Hace menos de un mes, el presidente Luis Abinader concitó el apoyo casi unánime de los dominicanos cuando reclamó a la comunidad internacional que tendiera la mano al pueblo haitiano. Contrario a lo que piensan algunos, pocos en el país consideran que la migración descontrolada es buena.
Eso sólo lo piensan quienes emplean mano de obra indocumentada, más fácil de abusar porque se le dificulta reclamar derechos.
Lo que sí demandan muchos, y con razón, es que los indocumentados sean tratados como los seres humanos que son, porque el problema del tráfico no se resuelve partiendo la soga por lo más delgado, sino atacando su fuente real: quienes trafican indocumentados y quienes permiten ese tráfico en la frontera.

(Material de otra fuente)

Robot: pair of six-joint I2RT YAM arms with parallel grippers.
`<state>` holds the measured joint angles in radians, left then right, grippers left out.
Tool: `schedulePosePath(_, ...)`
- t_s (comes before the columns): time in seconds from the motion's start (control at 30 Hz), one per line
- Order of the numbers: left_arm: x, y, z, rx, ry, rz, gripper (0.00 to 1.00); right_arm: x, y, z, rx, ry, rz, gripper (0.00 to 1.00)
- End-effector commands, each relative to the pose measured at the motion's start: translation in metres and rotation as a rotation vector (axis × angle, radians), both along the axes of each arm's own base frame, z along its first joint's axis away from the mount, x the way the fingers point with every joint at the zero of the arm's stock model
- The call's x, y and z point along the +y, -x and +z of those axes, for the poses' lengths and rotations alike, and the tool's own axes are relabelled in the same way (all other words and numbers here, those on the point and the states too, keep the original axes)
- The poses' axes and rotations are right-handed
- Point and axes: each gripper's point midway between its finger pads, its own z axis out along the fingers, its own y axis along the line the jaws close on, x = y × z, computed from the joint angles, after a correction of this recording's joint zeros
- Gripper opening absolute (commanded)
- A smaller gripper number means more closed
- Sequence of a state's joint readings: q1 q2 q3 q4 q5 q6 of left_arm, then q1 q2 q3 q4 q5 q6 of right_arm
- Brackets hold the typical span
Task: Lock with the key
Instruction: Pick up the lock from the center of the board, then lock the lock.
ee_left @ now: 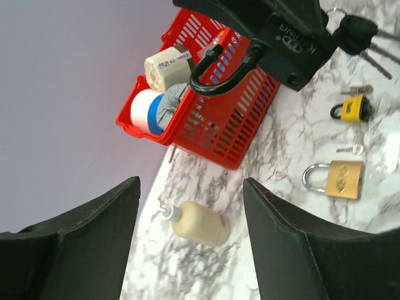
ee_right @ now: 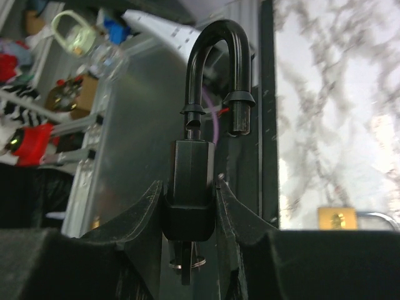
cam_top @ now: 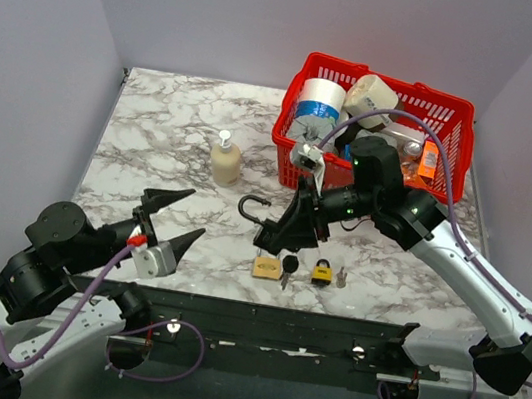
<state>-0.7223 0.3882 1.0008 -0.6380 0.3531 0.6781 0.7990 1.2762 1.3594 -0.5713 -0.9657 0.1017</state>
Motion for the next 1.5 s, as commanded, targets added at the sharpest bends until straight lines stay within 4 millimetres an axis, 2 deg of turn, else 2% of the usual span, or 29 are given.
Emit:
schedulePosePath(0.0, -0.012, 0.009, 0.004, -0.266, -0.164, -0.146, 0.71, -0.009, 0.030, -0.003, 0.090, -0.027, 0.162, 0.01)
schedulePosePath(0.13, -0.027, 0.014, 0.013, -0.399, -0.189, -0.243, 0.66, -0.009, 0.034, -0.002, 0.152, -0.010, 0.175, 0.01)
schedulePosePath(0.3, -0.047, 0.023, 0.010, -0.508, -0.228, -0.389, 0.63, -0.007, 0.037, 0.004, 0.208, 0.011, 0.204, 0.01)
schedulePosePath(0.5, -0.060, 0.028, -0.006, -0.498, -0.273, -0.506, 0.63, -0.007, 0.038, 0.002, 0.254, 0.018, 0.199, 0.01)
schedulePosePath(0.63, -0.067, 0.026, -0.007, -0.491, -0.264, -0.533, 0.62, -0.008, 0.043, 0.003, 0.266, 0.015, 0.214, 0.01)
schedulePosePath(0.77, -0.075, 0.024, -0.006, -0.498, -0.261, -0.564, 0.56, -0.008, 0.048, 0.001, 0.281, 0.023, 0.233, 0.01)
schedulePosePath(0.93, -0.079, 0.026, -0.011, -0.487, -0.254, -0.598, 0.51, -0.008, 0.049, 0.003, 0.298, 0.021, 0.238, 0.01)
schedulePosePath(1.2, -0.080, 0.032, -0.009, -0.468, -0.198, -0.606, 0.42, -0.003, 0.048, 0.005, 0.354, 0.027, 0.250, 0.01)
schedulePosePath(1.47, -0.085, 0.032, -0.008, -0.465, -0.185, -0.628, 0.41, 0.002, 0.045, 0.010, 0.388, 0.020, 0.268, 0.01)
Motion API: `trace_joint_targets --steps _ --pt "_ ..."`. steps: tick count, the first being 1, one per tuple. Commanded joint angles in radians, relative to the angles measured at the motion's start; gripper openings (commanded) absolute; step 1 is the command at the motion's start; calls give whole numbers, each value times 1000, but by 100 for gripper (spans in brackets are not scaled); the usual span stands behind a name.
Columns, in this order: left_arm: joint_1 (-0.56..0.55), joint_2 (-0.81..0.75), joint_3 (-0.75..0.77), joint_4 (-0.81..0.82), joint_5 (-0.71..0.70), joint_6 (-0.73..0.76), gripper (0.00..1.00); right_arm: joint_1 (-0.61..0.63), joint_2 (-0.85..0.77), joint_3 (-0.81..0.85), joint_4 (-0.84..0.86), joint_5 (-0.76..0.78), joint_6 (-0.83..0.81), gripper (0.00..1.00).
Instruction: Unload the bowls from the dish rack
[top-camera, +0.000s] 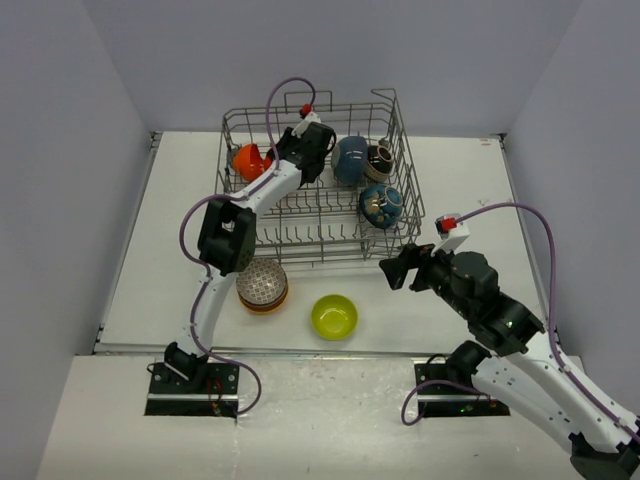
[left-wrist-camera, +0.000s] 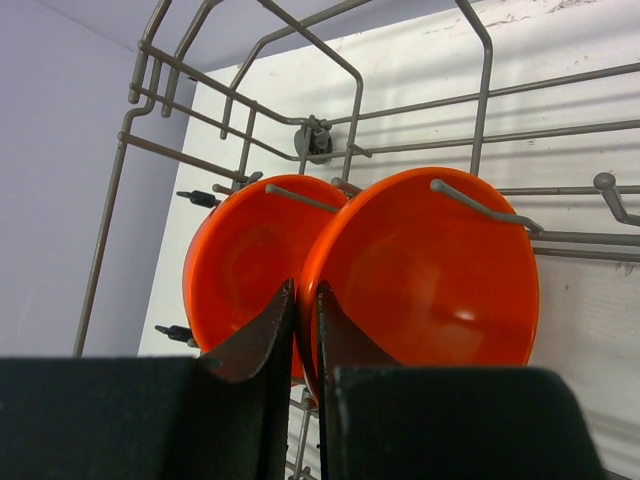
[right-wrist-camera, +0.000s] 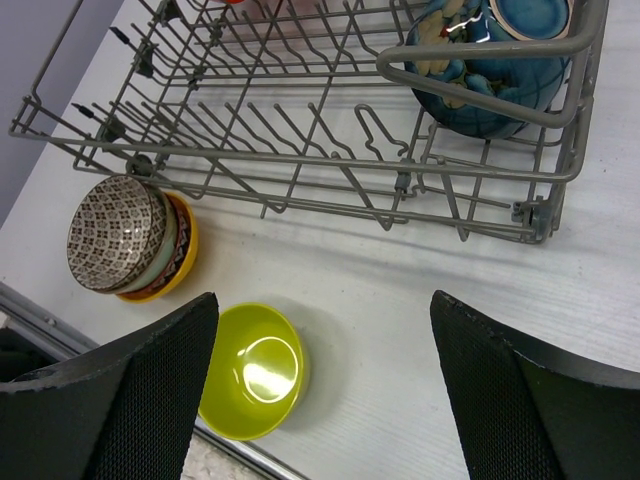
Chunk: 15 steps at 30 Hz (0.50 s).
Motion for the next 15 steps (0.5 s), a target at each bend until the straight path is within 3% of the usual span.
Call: trace_joint_targets --steps 1,7,15 --pt "-3 -52 23 -1 -13 54 0 -3 2 16 47 -3 -8 87" --pt "-21 -48 23 126 -168 267 0 -1 -6 13 51 -6 -7 87" --pt "-26 -63 10 247 -214 430 0 -1 -20 5 57 -11 -7 87"
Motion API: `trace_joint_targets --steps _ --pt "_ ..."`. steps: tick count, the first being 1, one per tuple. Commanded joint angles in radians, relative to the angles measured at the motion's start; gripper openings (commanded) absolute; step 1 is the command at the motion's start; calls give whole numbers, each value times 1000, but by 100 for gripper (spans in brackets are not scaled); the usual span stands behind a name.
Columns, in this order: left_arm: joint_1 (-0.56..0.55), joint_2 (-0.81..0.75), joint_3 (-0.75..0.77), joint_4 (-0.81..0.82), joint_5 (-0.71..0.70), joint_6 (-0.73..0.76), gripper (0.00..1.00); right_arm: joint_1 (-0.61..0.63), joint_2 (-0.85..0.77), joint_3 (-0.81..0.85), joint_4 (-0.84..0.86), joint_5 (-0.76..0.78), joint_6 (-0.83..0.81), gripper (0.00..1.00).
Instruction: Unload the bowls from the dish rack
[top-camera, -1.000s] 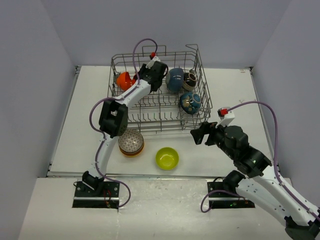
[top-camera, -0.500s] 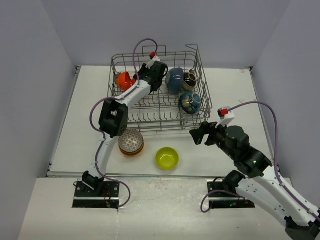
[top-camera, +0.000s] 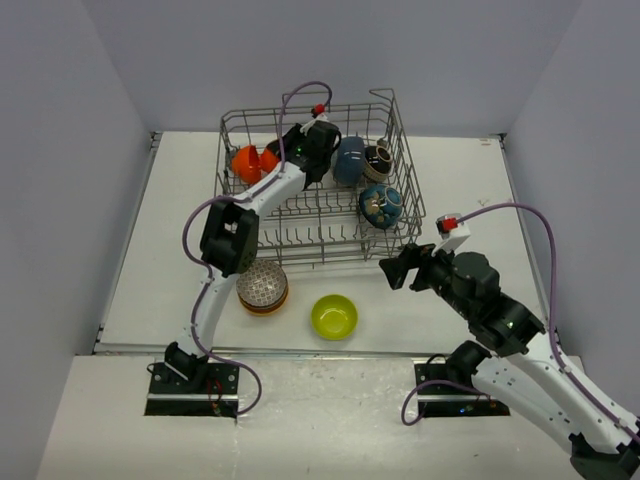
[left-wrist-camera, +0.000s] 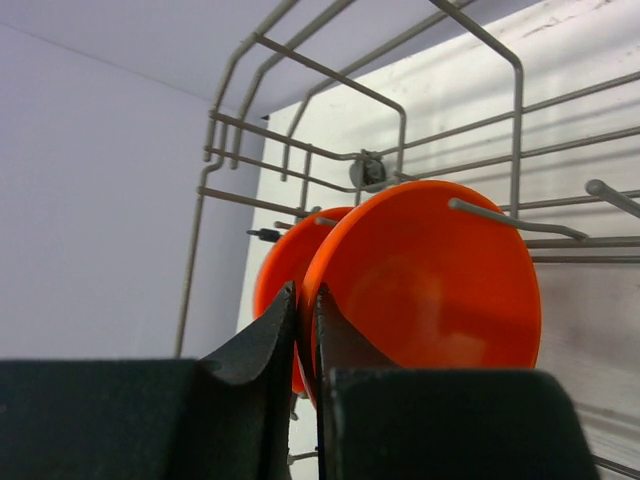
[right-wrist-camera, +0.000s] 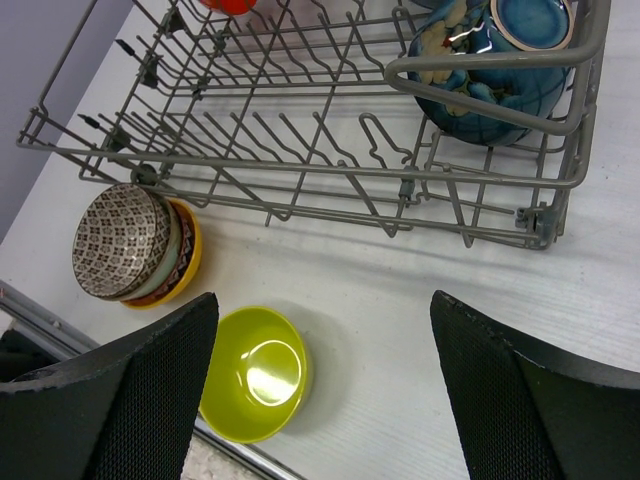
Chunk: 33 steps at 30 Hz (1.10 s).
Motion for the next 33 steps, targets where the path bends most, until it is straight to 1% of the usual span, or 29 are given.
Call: trace_joint_targets --steps 1,4,5,7,12,17,21,23,25,26,27,28,29,30,31,32,33 --pt "-5 -69 3 153 -139 167 0 -1 -18 5 50 -7 -5 87" --pt "-8 -92 -32 251 -150 247 0 -1 -19 6 50 -7 -6 87" --pt "-10 -95 -40 270 -152 279 0 -3 -19 6 49 -7 -6 87" --pt "-11 -103 -44 282 -153 297 0 -1 -16 6 49 -7 -6 87" --pt "-22 -140 -48 284 -162 284 0 -1 -10 6 50 -12 -8 87" --pt "-46 -210 -28 274 -143 250 0 -1 -8 9 50 -15 -10 87" --pt "-51 -245 -5 224 -138 218 0 -1 -8 9 50 -9 -10 88" --pt "-52 -259 9 175 -121 160 0 -1 -7 11 50 -7 -10 88" --pt "-56 -284 49 -13 -91 -7 0 -1 -2 14 49 -4 -8 88" --pt "-57 -293 121 -113 -17 -100 0 -1 -2 19 46 0 -8 88" --pt "-60 -322 152 -290 41 -276 0 -1 -2 28 41 2 -5 88" --pt "-60 -348 163 -351 114 -348 0 -1 -5 32 36 3 -3 88" --pt "-60 -380 122 -391 264 -429 0 -1 -8 37 30 3 -2 88" --pt "-62 -472 65 -399 408 -519 0 -3 -21 45 26 6 0 88" --pt "-63 -529 -7 -379 410 -554 0 -1 -28 49 23 9 -2 88" --pt "-63 -584 -85 -350 543 -584 0 -1 -37 54 16 17 0 88" --pt "-68 -694 -242 -291 604 -641 0 -1 -47 65 12 37 6 88"
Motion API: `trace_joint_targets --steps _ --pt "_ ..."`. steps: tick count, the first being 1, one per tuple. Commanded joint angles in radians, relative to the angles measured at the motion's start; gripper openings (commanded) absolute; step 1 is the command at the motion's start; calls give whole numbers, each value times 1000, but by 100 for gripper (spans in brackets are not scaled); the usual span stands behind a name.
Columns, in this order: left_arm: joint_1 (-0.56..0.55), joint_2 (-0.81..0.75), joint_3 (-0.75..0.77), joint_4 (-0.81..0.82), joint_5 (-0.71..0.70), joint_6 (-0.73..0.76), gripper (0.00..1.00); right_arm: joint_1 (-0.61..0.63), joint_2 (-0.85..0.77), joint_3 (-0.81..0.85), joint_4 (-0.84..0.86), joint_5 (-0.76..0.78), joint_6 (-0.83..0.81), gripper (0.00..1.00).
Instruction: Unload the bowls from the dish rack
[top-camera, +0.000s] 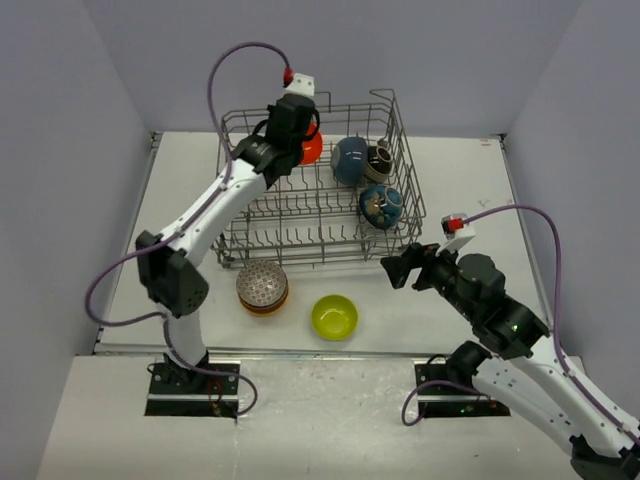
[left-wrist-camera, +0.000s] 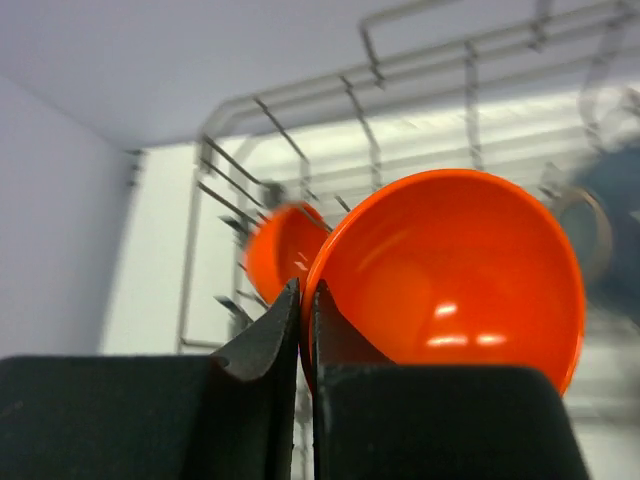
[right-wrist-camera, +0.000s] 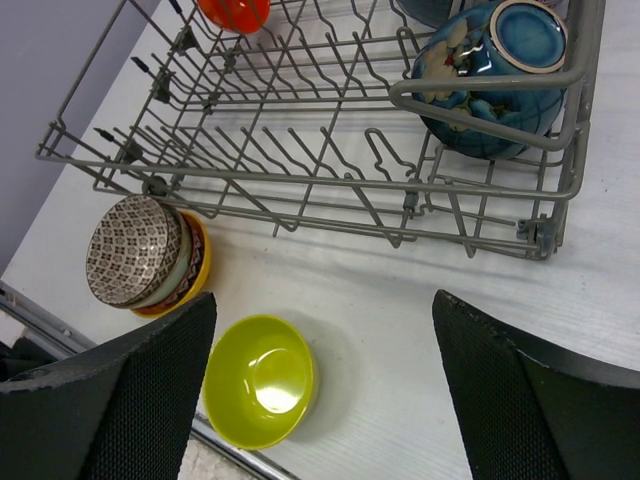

Precisamente por eso ha causado estupor la deportación de embarazadas haitianas que acudieron a atenderse a los hospitales. No es sólo que esta práctica está expresamente prohibida en el artículo 134 del reglamento de la Ley de Migración; es que en términos prácticos es una herida autoinfligida para el país.
No es posible para nadie creer que las imágenes de mujeres embarazadas o recién paridas montadas en autobuses de la Dirección General de Migración haga bien al país frente a la misma comunidad internacional a la que reclamamos asumir responsabilidades.
Pero, además, esa medida carga todo el peso sobre embarazadas y recién nacidos, mientras que quienes se benefician económicamente del tráfico de personas continúan su negocio tan campantes.
Migración le ha arrancado al presidente Abinader la capacidad política de instar a los demás países a actuar con responsabilidad ante la crisis haitiana. La forma ha hecho que el Estado dominicano pierda la autoridad para exigir el fondo. Todo por querer, como dice la sabiduría popular, “coger piedras para los más chiquitos”.
Es necesario que el Estado asuma la responsabilidad de atacar las mafias que traen (o dejan pasar) indocumentados al país. Eso sí es cumplir y hacer cumplir la ley y lo apoyarán todos los dominicanos.